Gregor von Nyssa (ca. 335/40-394), einer der besten Philosophen unter den griechischen Kirchenvätern, erläutert den Anlass seines Dialogs mit seiner Schwester Makrina
a) Als der unter den Heiligen große Basileios das menschliche Leben zu Gott hin verließ und den Kirchen ein allgemeiner Ansturm der Trauer zustieß, aber die Schwester und Lehrerin noch im Leben zugegen war, da ging ich eifrig zu ihr, um mit ihr zusammen zu sein angesichts des Unglücks, das den Bruder betraf; und schmerzbeladen war mir die Seele, überreich an Leid wegen dieses großen Verlustes, und ich suchte einen Gefährten der Tränen, der dieselbe Last der Trauer trug wie ich.
b) Als wir einander vor Augen standen, da wärmte mir die Lehrerin, als sie vor den Augen erschien, das Leiden auf, denn auch sie wurde schon von der Schwäche zum Tode hingehalten. Sie aber, die mir, auf die Weise der Meister der Reitkunst, eingegeben hatte, ein wenig von der Wucht des Leides fortgetragen zu werden, ging danach daran, dies zu begrenzen, indem sie mit dem Wort, wie mit einem Zügel, durch das eigene Nachdenken das Ungeordnete der Seele wiederherstellte, und von ihr wurde das Apostelwort vorgebracht, man brauche nicht über die Entschlafenen zu trauern, denn dieses Leiden passe nur zu denen, die keine Hoffnung haben.

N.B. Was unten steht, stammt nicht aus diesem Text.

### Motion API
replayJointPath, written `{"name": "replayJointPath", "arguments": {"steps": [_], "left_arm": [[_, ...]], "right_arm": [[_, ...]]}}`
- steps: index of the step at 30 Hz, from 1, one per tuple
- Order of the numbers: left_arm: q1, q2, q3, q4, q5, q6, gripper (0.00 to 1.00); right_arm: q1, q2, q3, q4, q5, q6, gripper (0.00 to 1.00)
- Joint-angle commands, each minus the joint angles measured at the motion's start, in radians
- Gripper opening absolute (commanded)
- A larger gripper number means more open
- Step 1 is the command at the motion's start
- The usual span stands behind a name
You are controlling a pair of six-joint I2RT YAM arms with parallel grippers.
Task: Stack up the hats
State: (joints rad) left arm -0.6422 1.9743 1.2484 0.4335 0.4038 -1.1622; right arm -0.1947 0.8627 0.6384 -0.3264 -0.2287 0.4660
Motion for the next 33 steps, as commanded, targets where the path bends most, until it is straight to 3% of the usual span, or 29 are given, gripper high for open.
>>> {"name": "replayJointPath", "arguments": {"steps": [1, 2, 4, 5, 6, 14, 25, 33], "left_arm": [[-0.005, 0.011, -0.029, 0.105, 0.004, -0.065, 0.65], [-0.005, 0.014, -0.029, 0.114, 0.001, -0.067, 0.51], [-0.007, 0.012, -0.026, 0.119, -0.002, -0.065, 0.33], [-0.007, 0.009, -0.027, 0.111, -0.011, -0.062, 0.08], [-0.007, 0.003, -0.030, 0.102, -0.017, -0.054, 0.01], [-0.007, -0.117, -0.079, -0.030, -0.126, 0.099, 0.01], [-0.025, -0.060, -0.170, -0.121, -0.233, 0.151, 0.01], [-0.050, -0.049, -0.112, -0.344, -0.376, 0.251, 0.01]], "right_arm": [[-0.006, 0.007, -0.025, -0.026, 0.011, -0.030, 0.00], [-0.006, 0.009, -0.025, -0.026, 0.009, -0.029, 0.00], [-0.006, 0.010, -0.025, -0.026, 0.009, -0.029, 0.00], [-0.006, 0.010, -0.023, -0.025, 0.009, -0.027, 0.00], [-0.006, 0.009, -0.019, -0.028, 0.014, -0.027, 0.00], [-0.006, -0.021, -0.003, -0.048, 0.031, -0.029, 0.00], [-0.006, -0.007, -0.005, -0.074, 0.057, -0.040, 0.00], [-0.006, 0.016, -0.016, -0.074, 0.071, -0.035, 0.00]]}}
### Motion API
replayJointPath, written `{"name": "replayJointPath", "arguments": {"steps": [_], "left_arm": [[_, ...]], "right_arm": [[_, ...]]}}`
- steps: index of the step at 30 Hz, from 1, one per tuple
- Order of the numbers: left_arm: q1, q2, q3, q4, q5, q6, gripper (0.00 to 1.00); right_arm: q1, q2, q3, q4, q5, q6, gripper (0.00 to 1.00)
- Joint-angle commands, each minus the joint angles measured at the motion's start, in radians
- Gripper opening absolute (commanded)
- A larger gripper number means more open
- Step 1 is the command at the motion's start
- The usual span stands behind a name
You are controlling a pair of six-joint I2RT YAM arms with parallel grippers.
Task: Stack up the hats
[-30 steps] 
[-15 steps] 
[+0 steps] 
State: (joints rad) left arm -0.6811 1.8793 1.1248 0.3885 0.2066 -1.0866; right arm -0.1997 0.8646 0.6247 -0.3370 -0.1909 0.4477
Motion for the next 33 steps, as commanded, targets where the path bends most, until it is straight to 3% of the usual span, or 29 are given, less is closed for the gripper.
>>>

Gregors/Makrinas Argument für die Unsterblichkeit der Seele mithilfe der Lehre vom Menschen als Mikrokosmos/Kleine Welt
Von den Weisen wird gesagt, der Mensch sei ein kleiner Kosmos, der in sich die Elemente umfasse, durch die das All vollständig ist. Wenn aber diese Aussage richtig ist, und so scheint es zu sein, dann dürften wir wohl keine weitere Unterstützung brauchen, um es für uns gewiss zu machen, was wir über die Seele angenommen haben.
Gregors/Makrinas Argument für die Unsterblichkeit der Seele
[1] Wir haben aber angenommen, sie (= die Seele) bestehe für sich selbst in einer abgehobenen und eigentümlichen Natur neben der körperlichen Schwerfälligkeit.
[2] Es ist so, wie wenn wir den ganzen Kosmos durch die sinnliche Wahrnehmung erkennen und durch genau diese Aktivität der Wahrnehmung zur Einsicht in die Tatsache [= die Idee] und das Denken jenseits der Sinneswahrnehmung geführt werden: Das Auge wird uns zum Erklärer der mit vielen Vermögen versehenen Weisheit [Gottes], die durch das All eingesehen wird. [...]
[3] Genauso haben wir, wenn wir auf den Kosmos in uns blicken, keine geringen Anregungen dazu, um durch das Erscheinende auch das Verborgene aufzufinden. Verborgen ist aber das, was, da es in sich selbst geistig und ohne Gestalt ist, die sinnliche Auffassung flieht.